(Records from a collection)

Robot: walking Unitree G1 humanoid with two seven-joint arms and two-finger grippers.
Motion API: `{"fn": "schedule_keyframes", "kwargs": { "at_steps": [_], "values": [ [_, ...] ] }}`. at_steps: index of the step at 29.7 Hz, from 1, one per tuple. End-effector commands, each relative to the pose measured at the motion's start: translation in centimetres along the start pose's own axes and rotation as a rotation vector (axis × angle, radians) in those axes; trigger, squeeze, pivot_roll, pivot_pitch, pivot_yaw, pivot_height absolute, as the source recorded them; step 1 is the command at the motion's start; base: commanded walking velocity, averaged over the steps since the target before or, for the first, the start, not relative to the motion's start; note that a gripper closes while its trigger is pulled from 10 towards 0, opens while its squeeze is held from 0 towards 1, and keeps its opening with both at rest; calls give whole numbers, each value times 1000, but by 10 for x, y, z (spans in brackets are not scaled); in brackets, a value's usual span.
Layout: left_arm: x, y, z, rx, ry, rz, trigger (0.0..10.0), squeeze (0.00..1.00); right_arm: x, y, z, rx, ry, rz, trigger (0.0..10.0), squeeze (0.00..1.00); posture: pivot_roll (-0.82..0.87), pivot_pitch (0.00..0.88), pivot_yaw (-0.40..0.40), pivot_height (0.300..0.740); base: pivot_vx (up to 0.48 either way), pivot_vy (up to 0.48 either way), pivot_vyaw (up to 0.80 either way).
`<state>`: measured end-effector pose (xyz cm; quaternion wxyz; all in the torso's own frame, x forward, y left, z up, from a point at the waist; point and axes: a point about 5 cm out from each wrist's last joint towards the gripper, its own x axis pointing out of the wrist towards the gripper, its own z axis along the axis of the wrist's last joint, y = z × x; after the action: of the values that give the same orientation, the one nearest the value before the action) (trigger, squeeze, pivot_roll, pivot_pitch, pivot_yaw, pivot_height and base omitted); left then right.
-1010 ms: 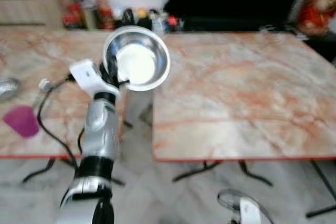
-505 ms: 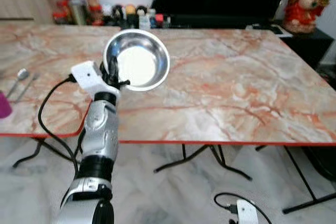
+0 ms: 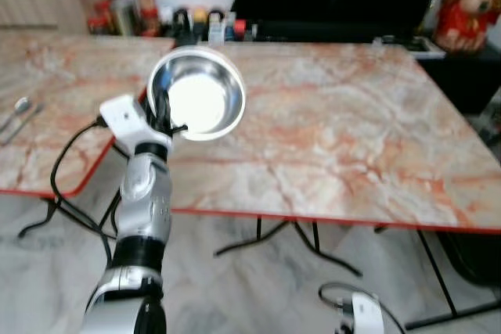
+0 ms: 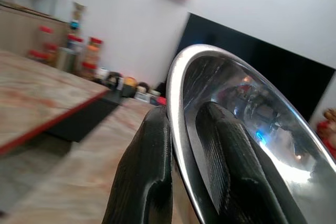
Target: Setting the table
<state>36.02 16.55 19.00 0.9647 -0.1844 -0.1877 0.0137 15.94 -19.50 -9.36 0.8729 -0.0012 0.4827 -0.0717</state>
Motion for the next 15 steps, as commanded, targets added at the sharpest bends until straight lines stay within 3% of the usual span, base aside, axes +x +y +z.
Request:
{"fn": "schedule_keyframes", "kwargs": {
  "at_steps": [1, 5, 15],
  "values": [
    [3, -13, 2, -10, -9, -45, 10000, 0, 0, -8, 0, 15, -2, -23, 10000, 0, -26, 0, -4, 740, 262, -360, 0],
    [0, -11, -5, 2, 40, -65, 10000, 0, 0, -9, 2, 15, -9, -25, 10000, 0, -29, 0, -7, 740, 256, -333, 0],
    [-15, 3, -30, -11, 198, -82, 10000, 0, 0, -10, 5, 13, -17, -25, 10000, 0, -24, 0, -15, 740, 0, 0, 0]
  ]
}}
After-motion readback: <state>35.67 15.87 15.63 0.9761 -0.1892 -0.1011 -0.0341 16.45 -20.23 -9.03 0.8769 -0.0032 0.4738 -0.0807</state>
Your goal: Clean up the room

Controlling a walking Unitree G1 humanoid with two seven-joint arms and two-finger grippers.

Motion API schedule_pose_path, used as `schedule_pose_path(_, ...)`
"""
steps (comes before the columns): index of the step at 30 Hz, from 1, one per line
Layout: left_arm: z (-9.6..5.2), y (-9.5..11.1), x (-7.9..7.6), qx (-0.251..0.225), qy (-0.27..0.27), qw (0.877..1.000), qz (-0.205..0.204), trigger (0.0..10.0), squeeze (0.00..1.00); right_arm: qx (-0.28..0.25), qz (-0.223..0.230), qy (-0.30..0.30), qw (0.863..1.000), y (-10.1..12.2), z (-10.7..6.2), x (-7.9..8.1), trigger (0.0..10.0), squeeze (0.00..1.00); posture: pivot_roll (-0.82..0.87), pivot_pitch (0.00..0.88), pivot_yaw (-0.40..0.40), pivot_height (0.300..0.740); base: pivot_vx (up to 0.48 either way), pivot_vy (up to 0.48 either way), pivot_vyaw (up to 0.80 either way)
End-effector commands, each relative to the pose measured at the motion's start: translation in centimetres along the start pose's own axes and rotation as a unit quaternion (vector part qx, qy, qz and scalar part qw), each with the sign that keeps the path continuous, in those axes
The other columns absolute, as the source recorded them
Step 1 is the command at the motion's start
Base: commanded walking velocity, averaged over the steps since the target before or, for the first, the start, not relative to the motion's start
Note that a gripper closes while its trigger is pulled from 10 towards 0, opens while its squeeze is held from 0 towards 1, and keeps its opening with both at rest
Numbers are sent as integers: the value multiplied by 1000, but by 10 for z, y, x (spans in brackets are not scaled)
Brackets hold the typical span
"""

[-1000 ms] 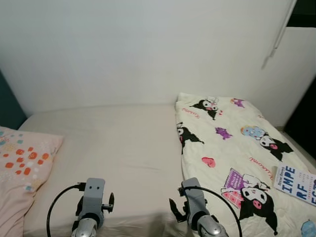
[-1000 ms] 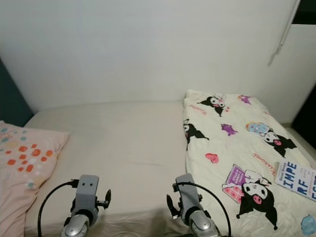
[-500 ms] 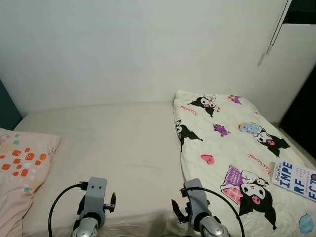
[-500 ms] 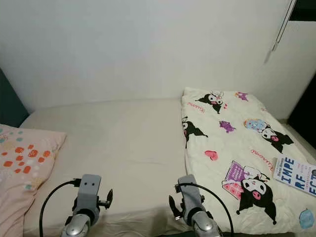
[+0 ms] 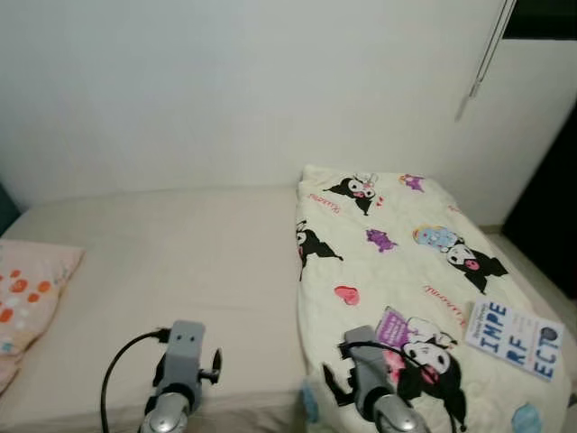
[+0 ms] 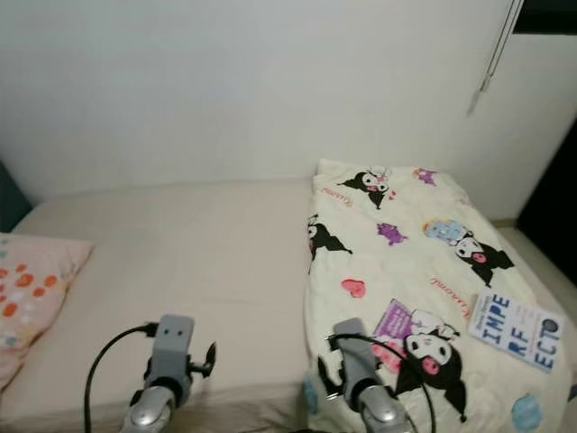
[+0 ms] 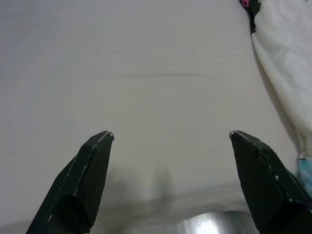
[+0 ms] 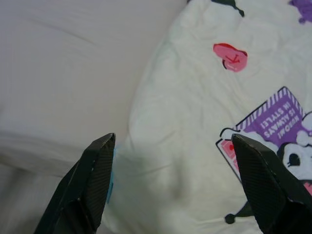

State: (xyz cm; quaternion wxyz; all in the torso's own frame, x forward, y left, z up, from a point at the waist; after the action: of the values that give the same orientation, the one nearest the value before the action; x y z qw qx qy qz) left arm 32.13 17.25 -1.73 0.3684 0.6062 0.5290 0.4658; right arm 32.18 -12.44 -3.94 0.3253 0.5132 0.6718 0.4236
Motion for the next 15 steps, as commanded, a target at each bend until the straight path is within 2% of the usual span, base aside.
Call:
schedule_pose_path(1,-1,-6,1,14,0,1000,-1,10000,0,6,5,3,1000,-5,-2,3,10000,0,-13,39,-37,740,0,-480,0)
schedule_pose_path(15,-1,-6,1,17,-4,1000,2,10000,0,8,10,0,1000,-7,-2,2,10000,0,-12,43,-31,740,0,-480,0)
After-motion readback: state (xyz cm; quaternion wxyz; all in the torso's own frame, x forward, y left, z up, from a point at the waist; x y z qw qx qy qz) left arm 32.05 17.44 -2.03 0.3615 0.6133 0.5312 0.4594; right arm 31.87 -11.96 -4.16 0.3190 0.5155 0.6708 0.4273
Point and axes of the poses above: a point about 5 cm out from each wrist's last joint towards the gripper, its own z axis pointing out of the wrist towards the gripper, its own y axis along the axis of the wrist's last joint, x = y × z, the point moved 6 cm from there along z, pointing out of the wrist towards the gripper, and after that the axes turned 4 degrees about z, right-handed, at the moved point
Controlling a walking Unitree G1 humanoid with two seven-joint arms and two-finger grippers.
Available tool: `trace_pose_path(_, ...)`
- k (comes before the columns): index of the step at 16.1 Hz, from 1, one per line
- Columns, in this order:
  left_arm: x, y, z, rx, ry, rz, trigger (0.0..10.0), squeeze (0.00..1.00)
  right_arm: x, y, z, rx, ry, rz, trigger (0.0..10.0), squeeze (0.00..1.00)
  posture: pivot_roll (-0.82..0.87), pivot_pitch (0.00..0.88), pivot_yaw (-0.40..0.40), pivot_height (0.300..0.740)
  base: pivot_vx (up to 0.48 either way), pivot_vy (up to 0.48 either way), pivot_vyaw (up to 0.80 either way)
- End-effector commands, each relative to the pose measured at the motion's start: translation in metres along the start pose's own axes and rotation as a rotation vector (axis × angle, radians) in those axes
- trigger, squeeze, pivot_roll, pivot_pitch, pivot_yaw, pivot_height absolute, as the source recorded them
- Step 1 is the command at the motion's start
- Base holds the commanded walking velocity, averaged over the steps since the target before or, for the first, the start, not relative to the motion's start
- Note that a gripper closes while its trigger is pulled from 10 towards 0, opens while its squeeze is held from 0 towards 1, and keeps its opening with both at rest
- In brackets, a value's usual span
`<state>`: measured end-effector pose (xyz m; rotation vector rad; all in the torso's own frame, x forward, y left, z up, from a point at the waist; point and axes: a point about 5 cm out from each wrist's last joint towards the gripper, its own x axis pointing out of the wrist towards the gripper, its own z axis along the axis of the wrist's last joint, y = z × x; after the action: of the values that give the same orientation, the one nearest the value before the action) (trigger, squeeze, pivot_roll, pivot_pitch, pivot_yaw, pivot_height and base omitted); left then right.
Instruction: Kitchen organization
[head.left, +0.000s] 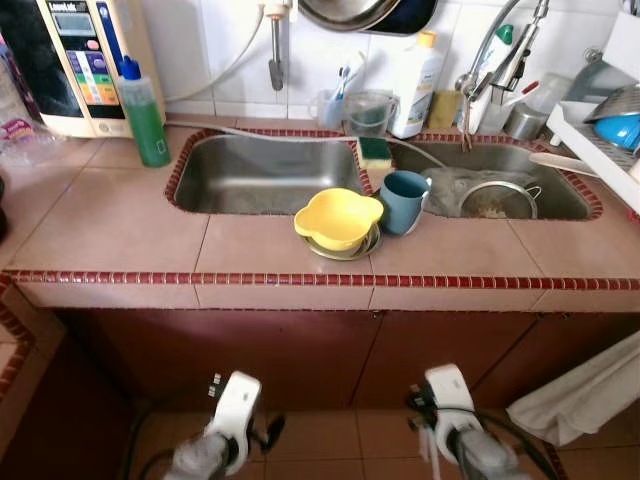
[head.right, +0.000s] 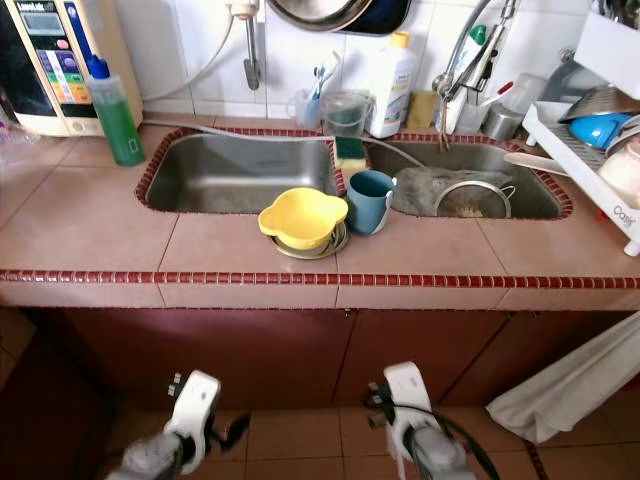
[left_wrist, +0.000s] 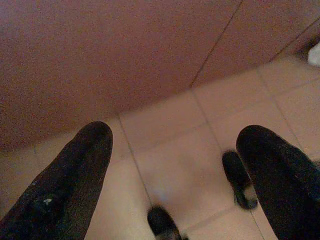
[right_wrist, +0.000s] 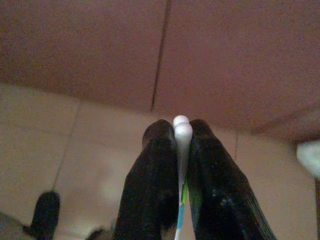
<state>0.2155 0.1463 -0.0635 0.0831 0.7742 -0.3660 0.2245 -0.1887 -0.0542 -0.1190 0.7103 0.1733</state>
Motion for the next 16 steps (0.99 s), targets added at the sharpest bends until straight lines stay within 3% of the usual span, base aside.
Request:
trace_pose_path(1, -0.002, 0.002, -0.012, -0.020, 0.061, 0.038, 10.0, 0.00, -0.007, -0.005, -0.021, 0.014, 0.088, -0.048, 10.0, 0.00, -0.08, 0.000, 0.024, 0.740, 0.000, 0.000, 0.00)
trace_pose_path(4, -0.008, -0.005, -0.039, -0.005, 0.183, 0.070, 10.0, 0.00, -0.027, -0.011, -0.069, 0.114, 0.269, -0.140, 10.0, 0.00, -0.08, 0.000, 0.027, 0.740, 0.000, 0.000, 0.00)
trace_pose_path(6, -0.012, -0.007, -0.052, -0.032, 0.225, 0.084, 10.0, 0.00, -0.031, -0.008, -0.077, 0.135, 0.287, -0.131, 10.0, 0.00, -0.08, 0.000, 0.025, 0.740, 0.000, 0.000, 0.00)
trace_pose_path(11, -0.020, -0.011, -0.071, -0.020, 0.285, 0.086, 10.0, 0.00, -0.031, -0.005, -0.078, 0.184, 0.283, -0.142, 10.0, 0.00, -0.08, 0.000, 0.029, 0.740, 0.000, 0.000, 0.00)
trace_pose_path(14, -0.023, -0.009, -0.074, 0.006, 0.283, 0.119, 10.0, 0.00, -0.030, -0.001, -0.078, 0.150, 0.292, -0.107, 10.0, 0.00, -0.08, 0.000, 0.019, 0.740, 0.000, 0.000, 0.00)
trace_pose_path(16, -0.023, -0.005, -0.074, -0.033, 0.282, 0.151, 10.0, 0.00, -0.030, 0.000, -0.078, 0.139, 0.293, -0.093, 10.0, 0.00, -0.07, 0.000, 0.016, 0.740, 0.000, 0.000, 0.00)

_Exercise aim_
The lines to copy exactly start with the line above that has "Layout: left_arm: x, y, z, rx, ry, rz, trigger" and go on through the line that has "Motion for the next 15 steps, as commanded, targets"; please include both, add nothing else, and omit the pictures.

_Solved exercise_
Layout: left_arm: x, y, z, rx, ry, rz, trigger (0.0..10.0), squeeze (0.00..1.00); right_arm: x, y, z, rx, ry, rz, trigger (0.0..10.0), squeeze (0.00..1.00); posture: pivot_roll (-0.82..0.87), pivot_pitch (0.00..0.88), pivot_yaw (-0.40..0.40), pivot_height (0.300..0.740); base: pivot_vx (up to 0.48 either way), pivot_vy (up to 0.48 either way), pivot_vyaw (up to 0.80 either way).
`<state>`: measured end-effector pose (xyz cm; quaternion wxyz; all in the torso's own frame, x forward, y left, z up, from a point at the waist; point and axes: a point about 5 cm out from each wrist's last joint towards the gripper, its own x axis pointing out of the wrist towards the gripper, its own z axis along the axis of the wrist's last joint, y = z × x; after the action: of the values that give the same orientation, the one nearest the value before the action) (trigger, squeeze, pivot_roll, pivot_pitch, pivot_yaw, pivot_height and base omitted); left then right.
-1010 ms: 
-505 ms: 
+0 ms: 
+0 ms: 
Target: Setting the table
<state>36.02 16.55 19.00 0.9647 -0.1844 -0.1877 0.0137 15.94 -19.50 -9.36 0.8729 -0.0012 0.4827 -0.0717</state>
Motion for the next 15 steps, as commanded, targets added at the sharpest bends until straight lines stay within 3% of the usual span, base aside, axes +x +y +z.

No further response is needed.